Bacteria fill your body by the trillions, especially in your gut, where they outnumber your human cells. These tiny organisms – part of what’s called your microbiome – aren’t just hanging out.
Gut bacteria help you digest food, make vitamins, and even influence your mood and immune system. But here’s the catch: We still don’t fully understand how this system works.
Why do certain bacteria stick around while others don’t? What makes some people’s gut microbes more helpful than others? And could we use that knowledge to prevent or treat disease?
A research team at the California NanoSystems Institute at UCLA has just unlocked a new clue.
It turns out that your gut microbes have a special trick up their sleeve. Some bacteria carry bits of genetic machinery called diversity-generating retroelements, or DGRs. These act like mini mutation machines.
DGRs change certain genes, over and over, allowing microbes to adapt to new conditions faster than they could through regular evolution.
DGRs aren’t new to science, but this is the first time anyone has looked at what they’re doing in the gut.
The researchers focused on bacteria commonly found in healthy human intestines. Around one-quarter of the DGRs they studied targeted genes that help bacteria latch onto new surfaces – a key part of forming colonies. These genes control structures called pili, tiny hairlike projections that work like Velcro to help bacteria stick.
In the gut bacteria, the DGRs kept tweaking the genes for pili-binding proteins. By doing this, the microbes were likely increasing their chances of survival in different guts or new environments.

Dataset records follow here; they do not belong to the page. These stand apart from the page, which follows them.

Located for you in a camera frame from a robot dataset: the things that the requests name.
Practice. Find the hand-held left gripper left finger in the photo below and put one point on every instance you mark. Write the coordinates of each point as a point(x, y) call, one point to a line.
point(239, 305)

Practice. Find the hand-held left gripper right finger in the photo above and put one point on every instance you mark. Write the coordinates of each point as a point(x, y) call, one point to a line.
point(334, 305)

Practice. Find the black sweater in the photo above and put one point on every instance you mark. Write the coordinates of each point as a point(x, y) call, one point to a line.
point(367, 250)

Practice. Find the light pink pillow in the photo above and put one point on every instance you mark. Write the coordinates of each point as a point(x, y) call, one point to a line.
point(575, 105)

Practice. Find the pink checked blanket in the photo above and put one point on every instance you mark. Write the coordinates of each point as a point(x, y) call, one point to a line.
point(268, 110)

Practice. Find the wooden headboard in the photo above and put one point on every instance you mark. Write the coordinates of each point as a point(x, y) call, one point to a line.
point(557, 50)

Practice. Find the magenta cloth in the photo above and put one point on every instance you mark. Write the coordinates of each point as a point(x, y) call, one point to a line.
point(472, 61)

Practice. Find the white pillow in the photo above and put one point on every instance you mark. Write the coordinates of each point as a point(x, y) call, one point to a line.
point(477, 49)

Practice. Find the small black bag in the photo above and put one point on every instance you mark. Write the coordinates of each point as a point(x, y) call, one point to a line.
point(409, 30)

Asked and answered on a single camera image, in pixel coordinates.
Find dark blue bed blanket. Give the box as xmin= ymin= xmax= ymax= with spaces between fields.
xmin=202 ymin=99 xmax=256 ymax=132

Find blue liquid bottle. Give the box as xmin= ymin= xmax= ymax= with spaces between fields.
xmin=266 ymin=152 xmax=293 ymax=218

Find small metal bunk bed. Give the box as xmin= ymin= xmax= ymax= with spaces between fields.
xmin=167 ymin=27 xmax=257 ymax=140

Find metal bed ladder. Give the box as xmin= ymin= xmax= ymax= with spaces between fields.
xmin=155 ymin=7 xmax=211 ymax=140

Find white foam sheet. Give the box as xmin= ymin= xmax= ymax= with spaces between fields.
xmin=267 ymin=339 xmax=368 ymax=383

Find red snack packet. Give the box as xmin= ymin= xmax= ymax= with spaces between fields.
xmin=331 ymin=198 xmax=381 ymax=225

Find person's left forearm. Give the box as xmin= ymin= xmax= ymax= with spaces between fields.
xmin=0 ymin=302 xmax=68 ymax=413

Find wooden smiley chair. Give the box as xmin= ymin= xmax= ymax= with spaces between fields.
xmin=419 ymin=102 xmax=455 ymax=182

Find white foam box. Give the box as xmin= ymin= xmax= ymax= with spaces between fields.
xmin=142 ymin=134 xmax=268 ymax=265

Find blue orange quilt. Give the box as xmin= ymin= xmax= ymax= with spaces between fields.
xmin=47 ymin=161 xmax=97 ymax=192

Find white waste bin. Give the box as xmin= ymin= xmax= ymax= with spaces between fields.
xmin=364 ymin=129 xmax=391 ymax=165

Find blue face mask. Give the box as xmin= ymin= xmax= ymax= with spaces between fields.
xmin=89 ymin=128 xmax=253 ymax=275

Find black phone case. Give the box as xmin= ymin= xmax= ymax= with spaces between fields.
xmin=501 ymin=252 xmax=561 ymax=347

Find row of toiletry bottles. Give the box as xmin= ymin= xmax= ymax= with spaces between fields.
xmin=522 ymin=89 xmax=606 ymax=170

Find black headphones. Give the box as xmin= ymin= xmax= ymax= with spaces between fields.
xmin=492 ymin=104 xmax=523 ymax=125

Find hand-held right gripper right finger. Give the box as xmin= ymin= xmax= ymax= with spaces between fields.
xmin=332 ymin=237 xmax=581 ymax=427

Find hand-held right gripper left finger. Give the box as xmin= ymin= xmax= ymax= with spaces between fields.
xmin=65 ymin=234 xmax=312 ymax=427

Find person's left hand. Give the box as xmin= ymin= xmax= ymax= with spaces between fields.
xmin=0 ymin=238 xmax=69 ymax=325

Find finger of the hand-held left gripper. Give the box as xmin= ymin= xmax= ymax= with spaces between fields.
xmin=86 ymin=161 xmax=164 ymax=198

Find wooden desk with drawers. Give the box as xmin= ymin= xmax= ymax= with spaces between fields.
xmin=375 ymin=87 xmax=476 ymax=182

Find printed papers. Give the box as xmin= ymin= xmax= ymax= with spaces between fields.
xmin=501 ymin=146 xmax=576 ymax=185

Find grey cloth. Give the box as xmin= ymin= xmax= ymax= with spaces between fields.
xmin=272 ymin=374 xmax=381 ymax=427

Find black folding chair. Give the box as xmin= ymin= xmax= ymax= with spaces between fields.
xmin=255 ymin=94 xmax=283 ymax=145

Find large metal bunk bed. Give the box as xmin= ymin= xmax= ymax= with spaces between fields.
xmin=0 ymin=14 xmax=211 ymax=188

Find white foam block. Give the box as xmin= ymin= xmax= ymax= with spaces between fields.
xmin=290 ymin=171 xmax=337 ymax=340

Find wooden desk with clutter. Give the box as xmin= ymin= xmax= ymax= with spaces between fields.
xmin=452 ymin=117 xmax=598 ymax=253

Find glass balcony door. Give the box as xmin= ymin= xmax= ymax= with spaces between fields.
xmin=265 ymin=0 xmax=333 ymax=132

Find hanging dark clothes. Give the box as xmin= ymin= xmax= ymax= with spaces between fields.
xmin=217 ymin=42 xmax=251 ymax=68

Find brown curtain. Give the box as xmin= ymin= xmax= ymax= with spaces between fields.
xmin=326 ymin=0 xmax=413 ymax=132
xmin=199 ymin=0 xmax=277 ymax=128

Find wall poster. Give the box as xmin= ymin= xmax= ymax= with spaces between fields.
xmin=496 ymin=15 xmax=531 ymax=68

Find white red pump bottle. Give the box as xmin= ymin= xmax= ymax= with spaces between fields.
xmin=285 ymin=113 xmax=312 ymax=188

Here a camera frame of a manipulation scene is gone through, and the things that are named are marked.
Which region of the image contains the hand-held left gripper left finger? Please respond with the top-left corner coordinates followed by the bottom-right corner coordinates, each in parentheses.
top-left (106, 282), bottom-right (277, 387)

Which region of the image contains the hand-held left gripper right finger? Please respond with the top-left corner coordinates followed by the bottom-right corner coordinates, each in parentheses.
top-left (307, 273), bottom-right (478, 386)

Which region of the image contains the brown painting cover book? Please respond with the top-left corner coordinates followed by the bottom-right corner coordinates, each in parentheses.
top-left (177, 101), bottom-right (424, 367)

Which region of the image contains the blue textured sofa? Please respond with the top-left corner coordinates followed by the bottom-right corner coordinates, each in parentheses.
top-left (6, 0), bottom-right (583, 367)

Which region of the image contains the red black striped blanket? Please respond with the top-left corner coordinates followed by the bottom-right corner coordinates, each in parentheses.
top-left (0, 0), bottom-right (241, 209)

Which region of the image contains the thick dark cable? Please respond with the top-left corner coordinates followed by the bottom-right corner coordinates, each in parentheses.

Here’s where it gets even more interesting: DGRs don’t just help bacteria adapt. They also spread.
The scientists found that DGRs can hop from one strain of bacteria to another using a method called horizontal gene transfer. And in studies of mothers and their babies, they discovered that infants inherit certain DGRs from their mothers during the first year of life.
This matters because the early microbiome — the bacterial community that forms in the gut during infancy — plays a major role in shaping the immune system.
“The developing microbiome is connected to our developing immune system, and that primes us for the rest of our lives,” said Ben Macadangdang, assistant professor of pediatrics at UCLA.
“When the microbiome is disrupted, we see higher rates of chronic disease later in life. This presents a strong opportunity to engineer the infant gut microbiome to prevent these risks.”
Scientists already know that a messed-up microbiome is linked to a long list of health problems: inflammatory bowel disease, Crohn’s, colon cancer, metabolic syndrome, even conditions like anxiety, depression and autism.
In children, a spike in harmful gut bacteria early on is tied to a higher risk of autoimmune illness down the line.
This study adds another piece to the puzzle. It shows that DGRs are a key part of how gut bacteria evolve, stick around, and shape our biology – from infancy through adulthood.
The DGR system was first discovered in Jeff F. Miller’s lab, who is director of CNSI and a professor of microbiology at UCLA. He explained just how powerful these elements are.
“One of the real mysteries in the microbiome is exactly how bacteria colonize us,” said Miller. “It’s a highly dynamic system intimately connected with human physiology, and this knowledge about DGRs could one day be applied for engineering beneficial microbiomes that promote good health.”
Miller also pointed out how efficient DGRs are compared to similar systems in the human body. Our immune cells can produce a huge variety of antibodies, but they do it once per cell. DGRs, on the other hand, can create mutations again and again in the same cell – producing far more variety.
To put this in perspective, if each unique antibody in your immune system were a grain of sand, it would take less than a quarter of 1% of the Empire State Building to hold them all. For DGRs? You’d need the equivalent of 270 million Empire State Buildings.
In their study, the researchers examined gut bacteria from a group called Bacteroides, a common resident of the human gut. They found more than 1,100 different DGRs. On average, each bacterial strain carried at least one. Some had up to five.
The team focused on the ones affecting pili genes – the same sticky structures that help bacteria cling to surfaces.
The DGRs’ job was to keep remixing the proteins that help these pili do their job. That flexibility is likely why these bacteria are so successful in so many different people.
“We think DGRs allow the bacteria to rapidly change what their pili can adhere to,” said Macadangdang. “A bacterium may be optimized for one person’s gut, but if it goes out and tries to colonize someone else, it encounters a very different environment.”
“Finding something new to bind to gives the bacteria an advantage, and we think that’s why we see so many DGRs within the microbiome.”
The research team is just getting started. They plan to keep exploring how DGRs work and what they might do in both healthy and unhealthy guts.
The hope is that this knowledge could lead to new ways to engineer the microbiome – possibly using DGRs themselves – to treat disease, improve immunity, or even customize gut bacteria for better health outcomes.
“We’re at this really early stage,” Miller said. “There are so many questions that this raises, we’re just realizing how much we don’t know about DGRs in the microbiome, or what exploiting them for applications could yield. I’ve never been more excited about what’s going to come next.”
The full study was published in the journal Science.